The upper class in India as Manu defined, as the British colonization reinstated or as the corrupt power system created has been of little help in bringing respite to the struggle of tribal and village dwellers. The atrocities of the former have been far from diminishing and to add to the latter’s miseries justice spells chasing a dead end.  The judiciary system requires a life time and a plump pocket. The former is granted by the Providence alright but the latter is recurrently picked by the lords and the powerful. Justice therefore never dawns on their horizon and remains as mere hope forever. Given such a situation a search for an alternative judicial system is neither unexpected nor unnatural. For those who live in their todays with a fear that their tomorrow may never come, flipping side is not an option but an imperative at the time of crisis. And thus multiplies the might of Naxal.  The undue time and money required for justice makes it unattainable for more than half the population of India. It will not be an exaggeration to say that one of the main causes behind the rising Naxal incidents is the impotency of our judicial system. Its complexities and tardiness impart a confidence to Naxal that they can cruise without hindrance. But more dangerously it also validates the view of the poor that Naxal is the only answer to their woes.
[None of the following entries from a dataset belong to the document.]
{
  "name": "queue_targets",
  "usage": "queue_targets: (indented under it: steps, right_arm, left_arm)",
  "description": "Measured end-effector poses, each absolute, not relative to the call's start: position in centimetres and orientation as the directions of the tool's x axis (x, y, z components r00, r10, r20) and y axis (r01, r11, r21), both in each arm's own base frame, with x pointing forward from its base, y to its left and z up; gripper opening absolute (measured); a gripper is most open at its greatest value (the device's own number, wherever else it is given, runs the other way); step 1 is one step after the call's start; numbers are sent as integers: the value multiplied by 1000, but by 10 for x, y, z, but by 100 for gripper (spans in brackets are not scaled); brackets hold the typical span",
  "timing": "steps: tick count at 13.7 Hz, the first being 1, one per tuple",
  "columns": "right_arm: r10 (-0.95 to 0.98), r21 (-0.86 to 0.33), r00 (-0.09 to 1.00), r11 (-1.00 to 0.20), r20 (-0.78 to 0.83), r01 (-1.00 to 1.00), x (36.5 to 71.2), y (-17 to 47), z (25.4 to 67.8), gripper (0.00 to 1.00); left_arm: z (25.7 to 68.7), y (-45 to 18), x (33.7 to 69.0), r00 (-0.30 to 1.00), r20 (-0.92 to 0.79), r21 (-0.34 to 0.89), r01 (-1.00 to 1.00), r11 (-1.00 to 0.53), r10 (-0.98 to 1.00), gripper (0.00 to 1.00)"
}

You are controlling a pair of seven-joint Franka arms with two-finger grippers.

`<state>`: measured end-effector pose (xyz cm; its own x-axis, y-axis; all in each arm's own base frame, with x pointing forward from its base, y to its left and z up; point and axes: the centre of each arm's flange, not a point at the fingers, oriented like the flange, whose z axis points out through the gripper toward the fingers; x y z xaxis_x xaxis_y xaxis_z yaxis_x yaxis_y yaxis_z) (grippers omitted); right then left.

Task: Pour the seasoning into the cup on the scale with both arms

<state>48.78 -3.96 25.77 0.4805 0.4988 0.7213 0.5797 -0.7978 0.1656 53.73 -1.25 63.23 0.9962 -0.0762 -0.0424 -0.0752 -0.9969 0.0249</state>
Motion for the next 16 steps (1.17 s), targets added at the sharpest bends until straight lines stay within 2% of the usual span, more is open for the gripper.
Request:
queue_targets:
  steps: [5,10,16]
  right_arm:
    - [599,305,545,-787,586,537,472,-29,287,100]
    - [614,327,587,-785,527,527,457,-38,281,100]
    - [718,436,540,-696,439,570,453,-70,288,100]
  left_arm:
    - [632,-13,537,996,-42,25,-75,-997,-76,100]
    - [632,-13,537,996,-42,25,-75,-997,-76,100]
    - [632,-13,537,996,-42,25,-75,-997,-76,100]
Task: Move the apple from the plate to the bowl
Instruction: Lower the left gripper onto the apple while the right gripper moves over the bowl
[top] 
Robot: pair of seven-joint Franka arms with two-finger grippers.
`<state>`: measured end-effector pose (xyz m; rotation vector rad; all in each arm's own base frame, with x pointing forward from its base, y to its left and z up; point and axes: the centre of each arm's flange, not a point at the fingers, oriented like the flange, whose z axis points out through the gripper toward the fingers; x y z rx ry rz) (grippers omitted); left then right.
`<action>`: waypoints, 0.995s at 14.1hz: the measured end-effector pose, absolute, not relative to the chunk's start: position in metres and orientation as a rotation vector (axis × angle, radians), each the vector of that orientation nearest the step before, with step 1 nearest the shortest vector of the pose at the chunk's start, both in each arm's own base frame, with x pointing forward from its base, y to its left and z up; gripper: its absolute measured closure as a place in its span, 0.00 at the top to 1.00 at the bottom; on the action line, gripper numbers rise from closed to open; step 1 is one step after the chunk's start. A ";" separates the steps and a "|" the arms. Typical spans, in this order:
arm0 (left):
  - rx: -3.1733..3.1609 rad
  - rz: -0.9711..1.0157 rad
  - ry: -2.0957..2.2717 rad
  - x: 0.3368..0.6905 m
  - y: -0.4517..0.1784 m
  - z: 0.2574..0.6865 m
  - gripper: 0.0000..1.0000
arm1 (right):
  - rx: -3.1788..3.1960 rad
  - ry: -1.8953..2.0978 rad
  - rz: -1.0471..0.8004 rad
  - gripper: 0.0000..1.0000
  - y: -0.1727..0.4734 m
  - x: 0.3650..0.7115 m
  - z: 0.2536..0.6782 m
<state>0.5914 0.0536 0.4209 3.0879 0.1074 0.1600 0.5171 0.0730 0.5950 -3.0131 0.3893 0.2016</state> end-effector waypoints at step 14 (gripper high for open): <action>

However approachable and ideal it may appear for the poor and for the victims of societal ill-practices, Naxal, Taliban or any other social bandits are outright condemnable. To their political patrons also the growths of both the outfits have been out rightly uncontrolled and demonic.  The similarity between them is appalling however with one major distinction, that of religion.  It is due to this fact that Taliban is far stricter in its resolves resulting in elimination of innumerable innocent and ignorant civilians almost every day. They both aim at achieving an ideal world, Naxals with social equality and Taliban with religious unanimity.  Although they were born of the weaknesses of society and governments who writ large with their actions that ‘all men are equal but some men are more equal than others’, it is far from being acceptable in all sanity.  Whether fighting for justice, liberation or restoring faith and culture, brutality is not justified and shall not be tolerated by the system. The ruthless manner, in which innocent people are killed not only in India but in Pakistan and several other countries, cannot be comprehended as a step towards a better society, if that is the sole target of such outfits.  

If learning solely sufficed for education, the poor would be educated. Life gives them enough learning. But not enough to prepare them to improve upon their existing condition. For that the system has to be sensitive and honest. If we are to believe the government data, the literacy rate is almost 75% in India yet looking beyond it does not confirm the figure. Almost similar to the data provided for BPL (Below Poverty Line). Until every citizen is empowered through education and government/judiciary’s assurance to make the correct choice, no talk or ambush will ever bring about any change. The real eradication of such rampant ruthlessness by the rogues of nation will come only with combating the poverty, the merciless monster wrecking our country.